Online Course:
Learn the Fundamentals of Corrosion Electrochemistry
Understand the fundamentals of aqueous corrosion electrochemistry and learn to perform and interpret electrochemical measurements for corrosion.
Course Content and Lectures Preview
- Introduction to Section 1 (0:50)
- 1.1 Corrosion Classification and Focus of the Course (2:59)
- 1.2 Electrochemical Nature of Corrosion (10:30)
- 1.3 Anodic and Cathodic Reactions (6:55)
- 1.4 Charge Movement in Electrolytes and in Metals (7:37)
- 1.5 Faraday's Law (8:14)
- 1.6 Faraday's Law Calculation Example (6:43)
- Section 1 Quiz
- Introduction to Section 3 (1:33)
- 3.1 Reaction Rates to Electrical Currrents (16:02)
- 3.2 Current – Potential Diagrams and Exchange Current (14:17)
- 3.3 Kinetics Part 1: Activation Controlled Reactions, Butler Volmer and Tafel Law (11:04)
- 3.4 Kinetics Part 2: Cathodic Reaction Under Diffusion Control (17:00)
- 3.5 Kinetics Part 3: Hydrogen Evolution (8:58)
- 3.6 Kinetics Part 4: Passivity (11:45)
- Section 3 Quiz
- Introduction to Section 4 (1:24)
- 4.1 Building Evans Diagrams (10:24)
- 4.2 Stern-Geary Equation - Estimation of Corrosion Current (5:29)
- 4.3 Effect of Kinetics on Corrosion Potential and Current (10:12)
- 4.4 Effect of Oxygen on Corrosion Potential and Current (10:44)
- 4.5 Effects Oxygen and Hydrogen Reactions Overlapping (13:55)
- 4.6 Response of Passive Metals (14:38)
- Section 4 Quiz
Course Description
This corrosion electrochemistry course is designed to provide learners with a comprehensive understanding of the electrochemical aspects of corrosion, covering a wide range of topics across five sections.

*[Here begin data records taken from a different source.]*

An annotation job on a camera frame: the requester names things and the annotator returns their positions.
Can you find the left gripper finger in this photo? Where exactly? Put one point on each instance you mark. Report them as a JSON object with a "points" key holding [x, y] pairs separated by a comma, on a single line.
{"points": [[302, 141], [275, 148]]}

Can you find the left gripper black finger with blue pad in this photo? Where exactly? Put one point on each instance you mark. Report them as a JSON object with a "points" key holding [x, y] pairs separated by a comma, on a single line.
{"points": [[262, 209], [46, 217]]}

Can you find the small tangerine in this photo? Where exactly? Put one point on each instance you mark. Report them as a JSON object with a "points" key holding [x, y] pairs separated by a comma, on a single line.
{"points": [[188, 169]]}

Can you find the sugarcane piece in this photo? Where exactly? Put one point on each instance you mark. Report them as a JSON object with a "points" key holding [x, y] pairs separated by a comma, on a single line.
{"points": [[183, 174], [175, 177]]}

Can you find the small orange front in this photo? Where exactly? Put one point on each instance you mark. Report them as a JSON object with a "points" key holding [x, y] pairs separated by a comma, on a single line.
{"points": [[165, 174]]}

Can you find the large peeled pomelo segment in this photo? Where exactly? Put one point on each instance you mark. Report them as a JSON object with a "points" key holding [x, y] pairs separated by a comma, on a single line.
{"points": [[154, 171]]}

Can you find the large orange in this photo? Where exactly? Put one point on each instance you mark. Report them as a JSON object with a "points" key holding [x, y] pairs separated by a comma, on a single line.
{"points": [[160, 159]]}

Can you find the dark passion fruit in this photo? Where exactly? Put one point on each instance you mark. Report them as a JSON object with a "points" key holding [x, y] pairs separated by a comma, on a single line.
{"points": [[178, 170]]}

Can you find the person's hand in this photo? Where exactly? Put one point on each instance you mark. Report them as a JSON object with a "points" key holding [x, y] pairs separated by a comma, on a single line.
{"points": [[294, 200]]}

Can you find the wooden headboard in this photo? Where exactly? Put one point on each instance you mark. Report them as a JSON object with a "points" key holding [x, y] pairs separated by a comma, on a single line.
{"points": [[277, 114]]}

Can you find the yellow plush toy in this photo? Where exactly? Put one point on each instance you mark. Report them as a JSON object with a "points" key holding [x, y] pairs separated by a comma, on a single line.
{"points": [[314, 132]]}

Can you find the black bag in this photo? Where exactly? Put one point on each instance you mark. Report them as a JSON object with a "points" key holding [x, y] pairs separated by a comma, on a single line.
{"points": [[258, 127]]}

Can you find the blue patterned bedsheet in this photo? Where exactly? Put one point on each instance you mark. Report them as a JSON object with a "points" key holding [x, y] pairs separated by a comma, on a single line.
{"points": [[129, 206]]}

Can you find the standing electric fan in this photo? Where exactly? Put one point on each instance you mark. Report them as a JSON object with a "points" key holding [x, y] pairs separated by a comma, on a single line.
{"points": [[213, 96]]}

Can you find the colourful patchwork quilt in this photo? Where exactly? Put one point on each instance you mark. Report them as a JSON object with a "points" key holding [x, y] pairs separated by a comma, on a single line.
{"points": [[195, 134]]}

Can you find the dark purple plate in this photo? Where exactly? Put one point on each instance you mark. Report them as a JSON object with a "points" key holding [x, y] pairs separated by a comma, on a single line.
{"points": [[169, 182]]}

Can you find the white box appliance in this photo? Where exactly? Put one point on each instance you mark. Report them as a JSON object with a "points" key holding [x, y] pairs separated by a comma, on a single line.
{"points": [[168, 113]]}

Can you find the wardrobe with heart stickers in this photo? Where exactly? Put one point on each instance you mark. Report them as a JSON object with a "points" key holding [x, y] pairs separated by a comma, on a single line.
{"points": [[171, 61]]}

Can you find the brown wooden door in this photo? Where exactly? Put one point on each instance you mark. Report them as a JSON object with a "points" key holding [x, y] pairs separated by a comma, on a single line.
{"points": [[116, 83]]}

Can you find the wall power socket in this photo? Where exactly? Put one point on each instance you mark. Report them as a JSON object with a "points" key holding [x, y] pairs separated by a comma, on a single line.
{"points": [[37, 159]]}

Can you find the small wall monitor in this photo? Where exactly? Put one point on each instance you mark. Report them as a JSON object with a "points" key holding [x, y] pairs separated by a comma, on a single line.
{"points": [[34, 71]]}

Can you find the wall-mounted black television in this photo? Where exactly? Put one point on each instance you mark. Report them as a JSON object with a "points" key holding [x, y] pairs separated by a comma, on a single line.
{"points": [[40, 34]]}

Section 1: Electrochemical Nature of Aqueous Corrosion
In this section, learners will build a foundation by understanding the fundamental principles and classifications of corrosion. They will grasp the electrochemical nature of aqueous corrosion, including anodic and cathodic reactions, and the movement of charge in metals and electrolytes. Additionally, they will learn to apply Faraday's law to corrosion-related calculations. This section aims to provide a solid conceptual understanding of corrosion as an electrochemical process.
Section 2: Corrosion Thermodynamics
This section delves deeper into the thermodynamics of corrosion. Learners will explore potential differences, standard potentials, and the Nernst equation for equilibrium potentials. They will also gain proficiency in interpreting Pourbaix diagrams to evaluate the thermodynamic feasibility of reactions based on pH and potential. This section provides insights into how thermodynamics govern corrosion behavior, especially concerning different metals and their passivity.
Section 3: Kinetics of Corrosion Reactions
Section 3 focuses on the kinetics of corrosion reactions, elucidating concepts like activation-controlled reactions and diffusion-limited reactions. Learners will understand the factors influencing cathodic reactions, such as oxygen reduction and hydrogen evolution, and the formation of protective oxide films. This section equips students to analyze and compare the corrosion behavior of different metals and recognize the implications of concurrent reactions on the same metal surface.
Section 4: Corrosion Behaviors
Here, learners will explore various aspects of corrosion behaviors, such as Evan's diagrams to analyze multiple reactions, estimating corrosion currents using the Stern-Geary equation, and the effects of cathodically active phases and galvanic corrosion. They will also understand the impact of oxygen on corrosion, including diffusion-limited corrosion. This section focuses on interpreting potentiodynamic polarization curves to assess corrosion mechanisms and analyzing the behavior of passive metals in corrosive environments.
Section 5: Electrochemical Measurements
The final section of the course covers practical aspects of electrochemical measurements. Learners will gain the skills to set up a three-electrode cell, convert potential measurements to the hydrogen reference electrode standard, and distinguish between potential measurements referenced to the open circuit potential and the reference electrode. They will also understand key parameters for potentiodynamic polarization and linear polarization experiments, along with recognizing the impact of electrolyte resistance on potentiodynamic polarization curves.
Overall, this course provides a comprehensive understanding of corrosion electrochemistry from both theoretical and practical perspectives. It equips learners with the knowledge and skills needed to analyze, evaluate, and experimentally measure corrosion processes, making it valuable for students and professionals in fields related to materials science, engineering, and corrosion prevention.